WORK TO BE COMPLETED: Please set down the listing exactly, from the first line to the last.

PROVIDED MATERIAL section start

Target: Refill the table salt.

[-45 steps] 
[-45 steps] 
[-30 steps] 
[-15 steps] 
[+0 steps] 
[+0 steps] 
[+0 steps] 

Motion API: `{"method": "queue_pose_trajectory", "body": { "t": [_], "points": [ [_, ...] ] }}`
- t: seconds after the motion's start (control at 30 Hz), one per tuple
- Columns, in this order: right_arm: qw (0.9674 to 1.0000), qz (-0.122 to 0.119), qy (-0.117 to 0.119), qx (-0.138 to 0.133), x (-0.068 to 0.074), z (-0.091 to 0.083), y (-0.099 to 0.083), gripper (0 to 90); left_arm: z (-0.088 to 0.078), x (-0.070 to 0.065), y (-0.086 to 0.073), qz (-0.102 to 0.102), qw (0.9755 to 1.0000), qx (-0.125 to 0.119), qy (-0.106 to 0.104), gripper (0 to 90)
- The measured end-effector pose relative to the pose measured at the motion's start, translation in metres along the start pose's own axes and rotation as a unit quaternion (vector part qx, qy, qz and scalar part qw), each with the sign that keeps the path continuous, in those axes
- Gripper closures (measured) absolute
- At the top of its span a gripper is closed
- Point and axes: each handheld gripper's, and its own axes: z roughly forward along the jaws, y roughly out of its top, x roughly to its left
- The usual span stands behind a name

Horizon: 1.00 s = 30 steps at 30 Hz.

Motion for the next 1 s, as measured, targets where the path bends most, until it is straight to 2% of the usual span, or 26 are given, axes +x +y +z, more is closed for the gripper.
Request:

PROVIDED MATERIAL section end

TASK OUTPUT:
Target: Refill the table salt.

[-45 steps] 
[-45 steps] 
[-30 steps] 
[-15 steps] 
[+0 steps] 
[+0 steps] 
[+0 steps] 

Motion API: `{"method": "queue_pose_trajectory", "body": { "t": [_], "points": [ [_, ...] ] }}`
- t: seconds after the motion's start (control at 30 Hz), one per tuple
- Columns, in this order: right_arm: qw (0.9674 to 1.0000), qz (-0.122 to 0.119), qy (-0.117 to 0.119), qx (-0.138 to 0.133), x (-0.068 to 0.074), z (-0.091 to 0.083), y (-0.099 to 0.083), gripper (0 to 90); left_arm: z (-0.088 to 0.078), x (-0.070 to 0.065), y (-0.086 to 0.073), qz (-0.102 to 0.102), qw (0.9755 to 1.0000), qx (-0.125 to 0.119), qy (-0.106 to 0.104), gripper (0 to 90)
- The measured end-effector pose relative to the pose measured at the motion's start, translation in metres along the start pose's own axes and rotation as a unit quaternion (vector part qx, qy, qz and scalar part qw), each with the sign that keeps the path continuous, in those axes
- Gripper closures (measured) absolute
- At the top of its span a gripper is closed
- Point and axes: each handheld gripper's, and its own axes: z roughly forward along the jaws, y roughly out of its top, x roughly to its left
- The usual span stands behind a name

Horizon: 1.00 s = 30 steps at 30 Hz.

Motion for the next 1 s, as measured, targets where the path bends most, until it is straight to 2% of the usual span, or 26 are given, axes +x +y +z, more is closed for the gripper.
Request:

That is the complete answer.